Lynda (Gulfport, FL)
Minnesota and its voters should be applauded for attempting to continue a system of checks and balances at the state level. That this year's legislative session was messy and reached stalemates more often than compromise is a reflection of the extreme right agenda of the Republican party. As Gov. Walz indicated, the policies of Mississippi and Alabama do not match voters' intents in a state highly ranked for measures of quality of life and economic stability. The Republican party's obstruction in Minnesota managed to keep the contribution of the state to education funding lower than the challenges require, especially in closing the achievement gap between people of color and the majority white population. There are legitimate conflicts of values and philosophy among voters which need airing and representation and laws which should permit the maximum, not the minimum number of voters to live under their beliefs. As this article clearly points out, the extreme agenda of the Republicans in the red states in restricting reproductive freedom for women, suppressing voting rights for all except them and rubber stamping the national party's incoherent and cruel immigration policies only serves to make the agenda of their opponents more urgent in the states they control. Compromise and center is lost. Elect Democratic Women.
Marge Keller (Midwest)
“Minnesota is showing the rest of the nation that Republicans and Democrats can still find compromise and work together to get things done,” citing spending increases for public education and efforts to fight opioid addiction.” Thank goodness for MN! I must be an anomaly because believing in finding a compromise & being willing to work together to get things done is what was drummed into me my entire life. No single party should be in absolute control of any one state for it proves to be a colossal waste of time & MONEY. What one party votes into the law the next party will undo when it’s their turn. It’s a revolving door of rancor, hate & reckless governing. Revenge seems to be a primary fuel used to garner such intense heat and disdain. Somewhere along the way, so many have stopped being Americans first. The notion that one party has all the answers and is right about everything, all the time, is a nice idea but in reality, no one ever gets everything they want – all the time. Effective governing cannot continue in this mindset. I am never completely satisfied with decisions made by either party all of the time. I do believe BOTH parties have much to offer. They just can’t seem to get out of their own way. This has to stop NOW. But how does one compromise on abortion, gun legislation, climate issues, and immigration issues? Perhaps more open dialogue and honest conversations need to occur. At least it’s a start instead of slamming doors in peoples’ faces.
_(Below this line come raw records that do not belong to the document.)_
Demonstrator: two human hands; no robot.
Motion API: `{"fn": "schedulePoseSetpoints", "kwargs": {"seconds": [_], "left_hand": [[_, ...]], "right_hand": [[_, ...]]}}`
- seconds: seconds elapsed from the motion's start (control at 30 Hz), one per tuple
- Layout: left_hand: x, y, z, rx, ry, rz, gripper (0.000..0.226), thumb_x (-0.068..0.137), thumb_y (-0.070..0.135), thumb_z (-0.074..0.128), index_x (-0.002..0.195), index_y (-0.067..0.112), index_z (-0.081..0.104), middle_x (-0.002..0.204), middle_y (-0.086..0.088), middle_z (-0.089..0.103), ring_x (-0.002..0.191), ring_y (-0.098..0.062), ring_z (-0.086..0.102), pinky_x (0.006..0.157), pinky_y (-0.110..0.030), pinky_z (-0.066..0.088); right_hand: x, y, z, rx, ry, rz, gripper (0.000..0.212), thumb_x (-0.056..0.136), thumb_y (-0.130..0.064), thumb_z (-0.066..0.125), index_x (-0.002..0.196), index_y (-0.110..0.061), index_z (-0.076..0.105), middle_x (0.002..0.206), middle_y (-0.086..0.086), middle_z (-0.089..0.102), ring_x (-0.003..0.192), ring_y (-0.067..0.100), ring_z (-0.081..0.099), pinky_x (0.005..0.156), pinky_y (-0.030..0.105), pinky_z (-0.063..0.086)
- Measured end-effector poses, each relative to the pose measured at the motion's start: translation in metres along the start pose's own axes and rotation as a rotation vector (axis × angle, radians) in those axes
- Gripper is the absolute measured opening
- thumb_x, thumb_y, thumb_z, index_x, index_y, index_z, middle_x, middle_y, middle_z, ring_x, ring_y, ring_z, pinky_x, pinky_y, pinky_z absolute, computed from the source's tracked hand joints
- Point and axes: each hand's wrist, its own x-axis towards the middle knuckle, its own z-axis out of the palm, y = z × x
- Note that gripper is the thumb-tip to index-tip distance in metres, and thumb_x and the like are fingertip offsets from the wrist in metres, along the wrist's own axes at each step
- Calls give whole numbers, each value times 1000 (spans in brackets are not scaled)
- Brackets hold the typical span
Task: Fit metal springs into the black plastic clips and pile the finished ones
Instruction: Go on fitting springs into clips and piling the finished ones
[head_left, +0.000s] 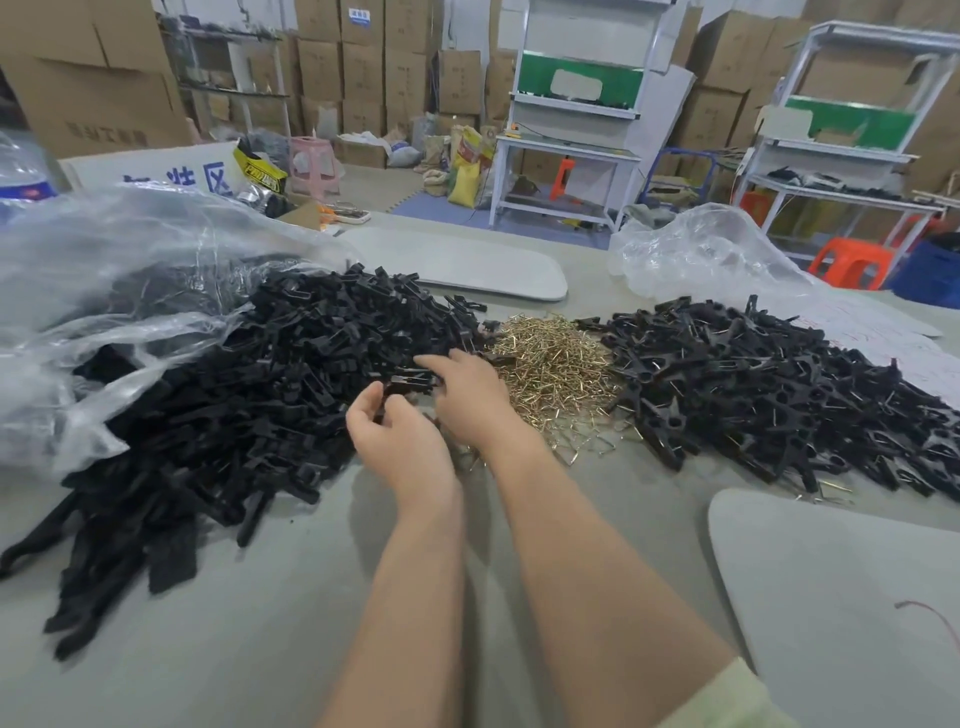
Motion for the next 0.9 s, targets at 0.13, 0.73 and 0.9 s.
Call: {"fn": "schedulePoseSetpoints", "kwargs": {"seconds": [0.13,0.73,0.9], "left_hand": [[-2,-2,2,-14,-1,39,24,91,7,42,108,20,54,118,-3,55,94,-12,56,79,-22,48],[-16,-15,11,376,-575,169,23,96,11,50,112,-1,62,113,-19,65,108,-30,61,98,-46,47],[-17,-20,9,353,-638,71,23,94,7,55,80,23,63,81,-4,69,82,-25,66,90,-48,53]], "right_hand": [[3,1,11,-78,31,127,39,94,-19,47,130,-34,52,138,8,39,128,31,36,107,48,24],[-51,30,-32,620,332,92,16,90,-8,56,86,-24,60,86,-4,65,71,6,59,62,14,44],[-74,52,-31,602,293,-9,26,92,-1,53,110,-10,68,90,-8,65,82,2,61,78,13,48]]}}
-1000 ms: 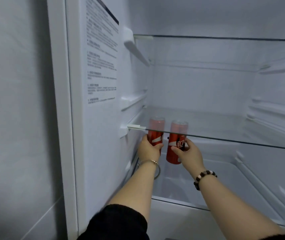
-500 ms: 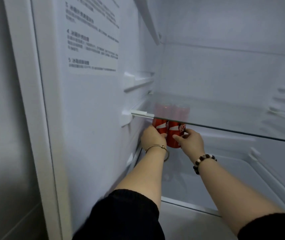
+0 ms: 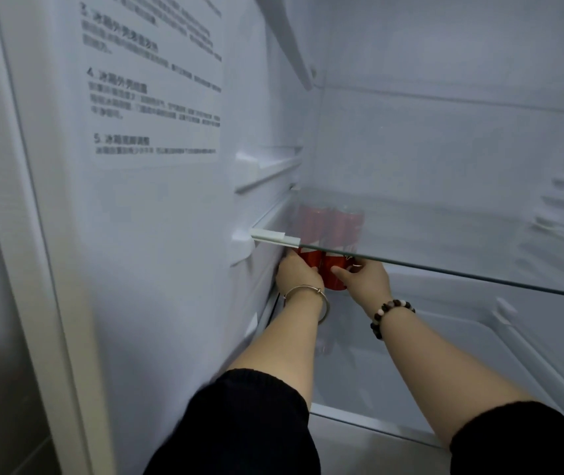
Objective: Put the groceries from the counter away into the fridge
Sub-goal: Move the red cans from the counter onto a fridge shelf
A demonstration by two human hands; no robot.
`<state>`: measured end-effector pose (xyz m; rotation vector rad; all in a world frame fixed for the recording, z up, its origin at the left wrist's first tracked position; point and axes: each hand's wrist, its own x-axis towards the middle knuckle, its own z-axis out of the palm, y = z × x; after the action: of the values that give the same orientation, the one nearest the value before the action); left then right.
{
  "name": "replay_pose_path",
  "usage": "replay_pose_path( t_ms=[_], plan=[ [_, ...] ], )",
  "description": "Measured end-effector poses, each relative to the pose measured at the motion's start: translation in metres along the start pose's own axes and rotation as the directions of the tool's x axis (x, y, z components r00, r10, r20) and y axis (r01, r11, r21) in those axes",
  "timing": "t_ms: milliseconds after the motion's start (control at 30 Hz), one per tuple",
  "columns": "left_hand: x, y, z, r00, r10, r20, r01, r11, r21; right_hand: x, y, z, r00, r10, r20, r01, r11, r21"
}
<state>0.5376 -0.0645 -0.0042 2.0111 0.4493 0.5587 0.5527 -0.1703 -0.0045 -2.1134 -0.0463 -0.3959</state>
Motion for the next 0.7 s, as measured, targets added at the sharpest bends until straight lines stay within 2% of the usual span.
replay_pose_path(
  t_ms=[133, 233, 467, 600, 700],
  plan=[
    [-0.015, 0.003, -0.004, 0.999, 0.001, 0.032, 0.001, 0.999, -0.036, -0.015, -0.002, -0.01, 0.999, 0.002, 0.047, 0.0, 0.999, -0.035],
    [-0.032, 0.006, -0.011, 0.998, 0.02, 0.052, -0.019, 1.0, -0.022, -0.025, -0.001, -0.018, 0.996, 0.069, 0.056, -0.069, 0.998, -0.011],
    [-0.065, 0.007, -0.028, 0.987, 0.059, 0.153, -0.051, 0.997, -0.055, -0.064, -0.007, -0.043, 0.994, 0.11, -0.028, -0.11, 0.993, -0.028],
    [-0.087, 0.008, -0.038, 0.944, 0.213, 0.251, -0.231, 0.972, 0.043, -0.095, -0.009, -0.061, 0.996, 0.046, -0.081, -0.053, 0.995, -0.083],
    [-0.11, 0.007, -0.046, 0.876, 0.345, 0.336, -0.418, 0.892, 0.173, -0.122, -0.007, -0.076, 0.992, -0.019, -0.128, 0.0, 0.989, -0.147]
  ],
)
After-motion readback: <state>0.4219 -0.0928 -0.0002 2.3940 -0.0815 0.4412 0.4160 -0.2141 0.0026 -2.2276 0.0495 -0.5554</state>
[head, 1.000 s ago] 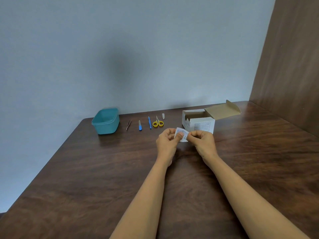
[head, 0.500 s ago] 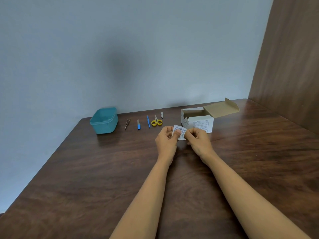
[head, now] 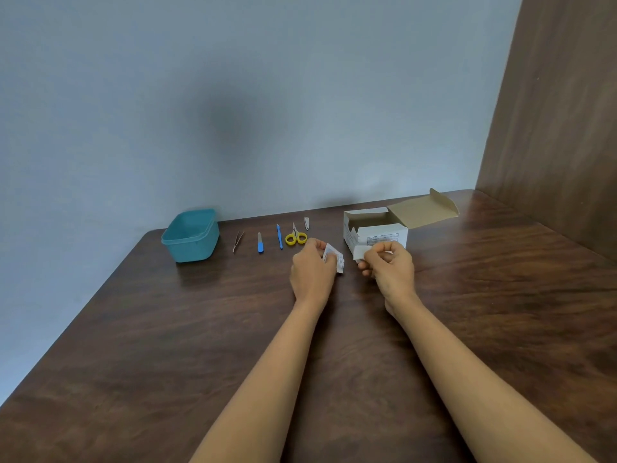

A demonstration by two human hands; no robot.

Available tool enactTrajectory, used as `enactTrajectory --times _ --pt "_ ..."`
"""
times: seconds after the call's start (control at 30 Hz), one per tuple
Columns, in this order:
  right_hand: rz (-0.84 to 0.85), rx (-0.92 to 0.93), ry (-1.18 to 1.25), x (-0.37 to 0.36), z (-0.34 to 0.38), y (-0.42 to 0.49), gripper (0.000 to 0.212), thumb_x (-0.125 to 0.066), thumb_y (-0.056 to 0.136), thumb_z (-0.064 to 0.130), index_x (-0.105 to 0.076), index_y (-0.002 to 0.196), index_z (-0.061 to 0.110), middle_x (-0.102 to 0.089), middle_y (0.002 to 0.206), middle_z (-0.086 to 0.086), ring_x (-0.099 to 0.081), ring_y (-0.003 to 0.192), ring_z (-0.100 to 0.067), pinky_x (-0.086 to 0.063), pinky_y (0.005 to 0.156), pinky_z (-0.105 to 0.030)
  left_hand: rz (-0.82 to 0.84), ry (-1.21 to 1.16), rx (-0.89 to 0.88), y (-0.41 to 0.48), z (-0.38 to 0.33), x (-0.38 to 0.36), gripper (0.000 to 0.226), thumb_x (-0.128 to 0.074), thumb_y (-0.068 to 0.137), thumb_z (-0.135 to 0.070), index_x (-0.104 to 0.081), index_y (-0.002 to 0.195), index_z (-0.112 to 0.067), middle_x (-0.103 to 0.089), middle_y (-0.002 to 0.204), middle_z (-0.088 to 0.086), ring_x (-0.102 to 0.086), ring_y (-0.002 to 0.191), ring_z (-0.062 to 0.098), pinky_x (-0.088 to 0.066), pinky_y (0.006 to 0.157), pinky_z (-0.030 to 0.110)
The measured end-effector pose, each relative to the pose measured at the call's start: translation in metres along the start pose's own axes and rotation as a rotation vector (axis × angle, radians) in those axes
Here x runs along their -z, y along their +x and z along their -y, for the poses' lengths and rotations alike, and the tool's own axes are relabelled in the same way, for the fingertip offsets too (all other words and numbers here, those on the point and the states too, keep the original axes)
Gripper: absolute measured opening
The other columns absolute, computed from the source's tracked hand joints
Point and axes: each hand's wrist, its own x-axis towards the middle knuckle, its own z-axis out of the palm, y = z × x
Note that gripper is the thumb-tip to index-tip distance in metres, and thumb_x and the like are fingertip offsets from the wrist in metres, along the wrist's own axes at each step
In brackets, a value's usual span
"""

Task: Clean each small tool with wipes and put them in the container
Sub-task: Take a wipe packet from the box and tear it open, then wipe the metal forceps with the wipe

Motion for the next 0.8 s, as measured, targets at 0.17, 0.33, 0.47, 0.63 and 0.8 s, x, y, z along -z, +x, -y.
enactTrajectory --times 0.17,0.33,0.47,0.63,0.8 --pt "-0.007 -0.009 0.058 0.001 0.0 0.002 0.023 -0.057 0.079 -0.009 -0.053 0.088 0.012 -0.066 0.067 -0.011 -0.061 0.055 -0.013 -0.048 0.053 -0.022 0.077 0.219 -0.075 0.014 0.004 -0.007 0.025 -0.065 0.085 -0.027 -0.059 0.107 -0.018 -0.065 0.105 0.0 -0.06 0.1 0.021 -0.048 0.077 0.033" --pt "-0.014 -0.009 0.062 -0.001 -0.001 0.003 0.017 -0.057 0.082 -0.006 -0.059 0.089 0.009 -0.068 0.071 -0.009 -0.063 0.055 -0.009 -0.05 0.053 -0.02 0.008 0.204 -0.081 0.039 0.001 -0.005 0.026 -0.057 0.089 -0.029 -0.061 0.109 -0.013 -0.066 0.108 0.002 -0.059 0.105 0.021 -0.046 0.082 0.035" --pt "-0.003 0.009 0.012 -0.002 -0.003 0.002 0.015 -0.058 0.082 -0.005 -0.063 0.088 0.008 -0.069 0.072 -0.009 -0.063 0.058 -0.009 -0.05 0.053 -0.019 -0.041 0.292 -0.042 0.073 -0.002 -0.001 0.026 -0.048 0.093 -0.025 -0.064 0.105 -0.009 -0.067 0.106 0.009 -0.058 0.105 0.028 -0.045 0.082 0.037" --pt "-0.003 0.028 -0.037 -0.002 -0.005 0.004 0.012 -0.059 0.082 -0.004 -0.064 0.089 0.005 -0.07 0.074 -0.011 -0.063 0.057 -0.008 -0.049 0.052 -0.018 -0.013 0.474 0.021 0.108 -0.005 -0.01 0.036 -0.048 0.094 -0.03 -0.066 0.111 -0.004 -0.06 0.118 0.018 -0.049 0.116 0.035 -0.044 0.089 0.041" --pt "0.008 0.042 -0.081 -0.003 -0.005 0.004 0.011 -0.06 0.082 -0.002 -0.064 0.085 0.008 -0.069 0.072 -0.008 -0.062 0.056 -0.006 -0.049 0.053 -0.019 0.048 0.603 0.025 0.124 -0.002 -0.025 0.037 -0.046 0.097 -0.028 -0.057 0.119 -0.001 -0.049 0.129 0.019 -0.042 0.125 0.036 -0.041 0.097 0.045"
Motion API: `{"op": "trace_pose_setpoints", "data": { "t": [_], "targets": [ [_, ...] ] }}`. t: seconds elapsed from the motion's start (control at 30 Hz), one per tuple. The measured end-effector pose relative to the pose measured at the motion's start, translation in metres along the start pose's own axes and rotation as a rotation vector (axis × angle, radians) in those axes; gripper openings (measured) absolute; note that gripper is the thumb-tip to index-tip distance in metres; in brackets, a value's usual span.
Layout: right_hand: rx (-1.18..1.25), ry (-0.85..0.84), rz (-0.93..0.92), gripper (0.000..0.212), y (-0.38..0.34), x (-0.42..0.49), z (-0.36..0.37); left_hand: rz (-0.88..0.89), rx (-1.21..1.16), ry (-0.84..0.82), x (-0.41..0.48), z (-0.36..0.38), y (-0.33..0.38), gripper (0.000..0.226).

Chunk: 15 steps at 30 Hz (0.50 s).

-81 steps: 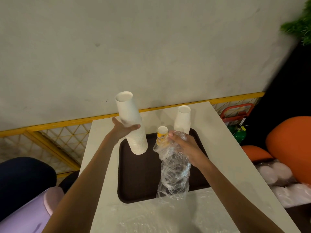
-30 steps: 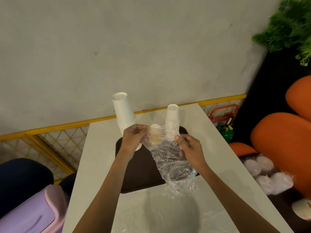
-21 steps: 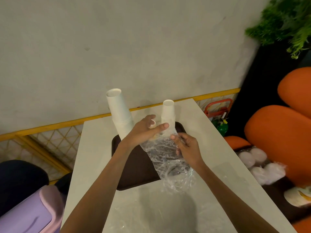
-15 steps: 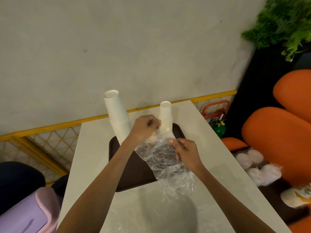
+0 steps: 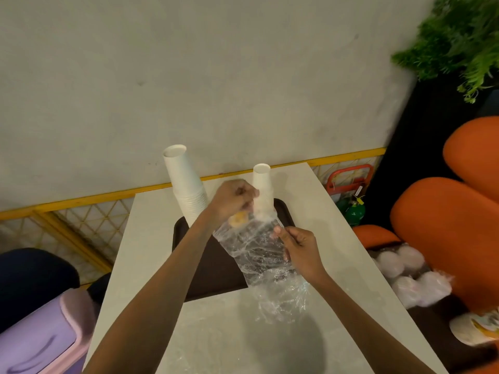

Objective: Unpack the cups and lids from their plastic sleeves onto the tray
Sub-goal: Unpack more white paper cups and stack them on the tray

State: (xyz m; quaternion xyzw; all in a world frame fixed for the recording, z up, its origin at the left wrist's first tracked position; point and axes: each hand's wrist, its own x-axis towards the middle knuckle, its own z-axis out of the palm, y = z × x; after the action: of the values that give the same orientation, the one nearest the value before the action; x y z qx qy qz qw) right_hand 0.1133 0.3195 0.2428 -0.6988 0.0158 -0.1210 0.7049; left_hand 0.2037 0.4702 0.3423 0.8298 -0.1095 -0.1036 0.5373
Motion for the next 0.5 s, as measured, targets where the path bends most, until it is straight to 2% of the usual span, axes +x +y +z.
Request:
{"op": "trace_pose_setpoints", "data": {
  "t": [0.07, 0.2, 0.3, 0.43, 0.5],
  "targets": [
    [-0.024, -0.009, 0.007, 0.027, 0.002, -0.001, -0.005, 0.035, -0.014, 0.143, 0.006, -0.006, 0.007, 0.016],
    [-0.026, -0.046, 0.028, 0.036, 0.004, -0.004, -0.013, 0.107, 0.140, 0.293, 0.013, -0.005, 0.010, 0.011],
    [0.059, -0.090, 0.110, 0.030, 0.002, -0.001, -0.019, 0.119, 0.122, 0.266, 0.010, 0.008, 0.008, 0.019],
    [0.066, -0.231, 0.106, 0.042, -0.007, 0.009, -0.015, 0.095, 0.151, 0.225, 0.004, 0.029, 0.008, 0.026],
    [0.066, -0.233, 0.102, 0.029, -0.010, 0.012, -0.012, 0.096, 0.057, 0.254, 0.002, 0.031, 0.012, 0.019]
  ]
}}
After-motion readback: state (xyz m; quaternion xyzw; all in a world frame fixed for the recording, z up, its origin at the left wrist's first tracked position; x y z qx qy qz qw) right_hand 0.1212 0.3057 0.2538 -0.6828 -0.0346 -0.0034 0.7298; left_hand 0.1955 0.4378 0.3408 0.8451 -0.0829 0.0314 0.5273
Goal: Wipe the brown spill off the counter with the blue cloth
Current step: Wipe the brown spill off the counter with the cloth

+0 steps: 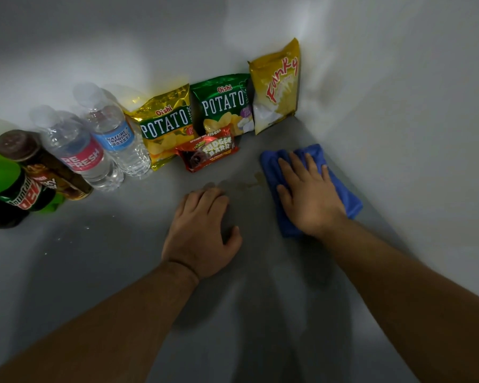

Jonathan (Huntington Beach, CA)
What you are asking for won’t happen until “good sportsmanship” is reintroduced into the mix. I believe Newt Gingrich introduced the “trash talk” and”in your face” aspects we are seeing now. It will be nearly impossible to go back until politicians learn to leave their egos at the door.
Marge Keller (Midwest)
@Jonathan Oh gosh, you are absolutely correct. Rude, disrespectful, and "trash talk" being accepted, tolerated and displayed like some kind of badge of honor is a HUGE reason why so much discord has been permitted. Perhaps the genie can't go back into that bottle. If so, smash that bottle and come up with something else. Leaving egos at the door should always be a no-brainer. Their job, their focus, their passion should be about their constituents - not themselves - regardless of the party. Should that be paramount? Thanks very much for your important view point.
Mathias (NORCAL)
@Marge Keller Remove republicans period. We can not tolerate religious fascism coupled with xenophobia. The republicans desire to demonize anyone not white is a major threat to our society. It has to end. You don’t compromise with such people you defeat them or they destroy you. That is quite obvious with Trump and McConnell. Democrats must realize they are directly aiming at liberalism as their target and us. I have no doubt they would jail us and any deserters if they could. They are already doing it with immigrants fleeing violence. Why would they stop there.
Pathfox (Ohio)
Fascinating to look at a map 30 years from now where conservative Republican states are mired in the unhealthy and the dead, weighted down by debt, receiving minimal federal aid (despite their massive needs) and employing people in dangerous or menial jobs . . . While Democratic states thrive but have to deal with over-population from the mass exodus coming their way from AL, MS, KY, TN, SC, GA, etc. - A mostly southern exodus increased by the dire heat and humidity of global warming.
Cavilov (New Jersey)
The ultimate in “States rights”. Okay by me if Alabama wants to be Alabama, but let’s also “states rights” the federal budget, shrinking it to minimal functions (military and perhaps social security) and return most of the taxing power to each state. You want it to look a certain way, great, but you pay for it.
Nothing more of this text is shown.